También esperamos que haya quedado patente la necesidad de una historiografía profesional, ordenada y contrastada. Donde no hay historia surgen mitos y nuestro medio ya está bastante contaminado por ellos. Las conversaciones públicas no son neutras sino que esconden, distorsionan o iluminan partes del pasado (sólo esto explica que aún nos acordemos de Custer’s Revenge, una bazofia que, aún con la controversia y atención de los medios, no llegó a las 100.000 copias vendidas y que no pasa de nota al pie en la historia -americana- del mal gusto) y lo reescriben para reenmarcar el presente.
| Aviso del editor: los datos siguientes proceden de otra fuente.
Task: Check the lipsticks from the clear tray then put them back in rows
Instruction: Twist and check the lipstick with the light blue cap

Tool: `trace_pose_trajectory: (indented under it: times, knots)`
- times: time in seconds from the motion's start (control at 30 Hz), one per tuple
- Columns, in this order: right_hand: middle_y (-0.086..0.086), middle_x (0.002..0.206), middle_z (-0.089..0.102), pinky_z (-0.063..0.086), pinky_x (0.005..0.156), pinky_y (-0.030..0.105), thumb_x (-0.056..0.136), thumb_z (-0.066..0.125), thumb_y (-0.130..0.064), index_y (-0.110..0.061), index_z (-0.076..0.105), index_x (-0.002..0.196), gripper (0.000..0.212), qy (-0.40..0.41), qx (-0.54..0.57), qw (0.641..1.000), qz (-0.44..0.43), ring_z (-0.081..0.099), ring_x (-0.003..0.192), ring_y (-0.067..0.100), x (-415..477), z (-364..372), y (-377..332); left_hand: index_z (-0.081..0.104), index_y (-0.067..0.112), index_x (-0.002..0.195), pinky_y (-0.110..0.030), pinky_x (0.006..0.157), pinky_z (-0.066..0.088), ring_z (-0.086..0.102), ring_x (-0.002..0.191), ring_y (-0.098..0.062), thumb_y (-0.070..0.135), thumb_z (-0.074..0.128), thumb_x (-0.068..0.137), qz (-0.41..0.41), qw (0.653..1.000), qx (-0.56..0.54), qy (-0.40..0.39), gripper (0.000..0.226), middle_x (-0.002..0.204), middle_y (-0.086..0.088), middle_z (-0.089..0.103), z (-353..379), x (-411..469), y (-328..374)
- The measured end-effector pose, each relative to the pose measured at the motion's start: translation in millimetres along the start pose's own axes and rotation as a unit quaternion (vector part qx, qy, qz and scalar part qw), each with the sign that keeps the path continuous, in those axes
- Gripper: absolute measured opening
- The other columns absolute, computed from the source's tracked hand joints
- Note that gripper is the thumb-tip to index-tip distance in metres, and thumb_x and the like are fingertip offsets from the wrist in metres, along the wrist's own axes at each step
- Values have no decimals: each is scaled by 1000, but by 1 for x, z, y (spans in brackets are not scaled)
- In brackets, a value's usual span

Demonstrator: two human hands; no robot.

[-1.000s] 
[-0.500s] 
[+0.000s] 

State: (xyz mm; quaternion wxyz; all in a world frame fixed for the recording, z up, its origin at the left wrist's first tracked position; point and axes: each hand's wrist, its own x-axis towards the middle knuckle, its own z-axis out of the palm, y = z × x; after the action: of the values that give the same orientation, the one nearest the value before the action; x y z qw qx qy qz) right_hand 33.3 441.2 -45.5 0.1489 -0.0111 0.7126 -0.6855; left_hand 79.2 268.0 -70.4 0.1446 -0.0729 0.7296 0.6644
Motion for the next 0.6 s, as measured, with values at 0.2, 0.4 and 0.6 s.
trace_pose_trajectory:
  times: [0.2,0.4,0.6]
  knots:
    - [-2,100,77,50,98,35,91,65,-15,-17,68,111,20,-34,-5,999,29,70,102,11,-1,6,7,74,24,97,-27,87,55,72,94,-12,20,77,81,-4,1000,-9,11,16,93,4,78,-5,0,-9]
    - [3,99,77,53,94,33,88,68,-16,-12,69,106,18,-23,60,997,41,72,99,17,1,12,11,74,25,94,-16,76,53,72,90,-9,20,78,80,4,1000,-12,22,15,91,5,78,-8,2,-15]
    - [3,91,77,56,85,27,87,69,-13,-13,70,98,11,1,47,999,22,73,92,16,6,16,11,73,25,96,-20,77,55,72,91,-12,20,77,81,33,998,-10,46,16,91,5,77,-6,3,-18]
Nuestro medio ya no es nuevo, tiene más de medio siglo pero apenas memoria. Tiene legado y tradiciones que le han dado forma pero que los jugadores de ahora sólo pueden conocer de segunda mano. La escritura de la historia no puede ser sólo cosa de la industria, movida por grandes relatos de marketing, pero tampoco de los fans, fundamentados en la nostalgia y la experiencia personal. Ni siquiera los museos y archivos deberían funcionar de manera aislada. La gran pregunta que está de fondo en todo esto es quién es el dueño de la historia y la respuesta, si nos permites, debería ser que nadie, que la historia es la que fue y que entre todos debemos preservarla con la mayor honestidad posible, sin olvidar, eso sí, las reglas, los retos y los obstáculos de este enorme reto cooperativo.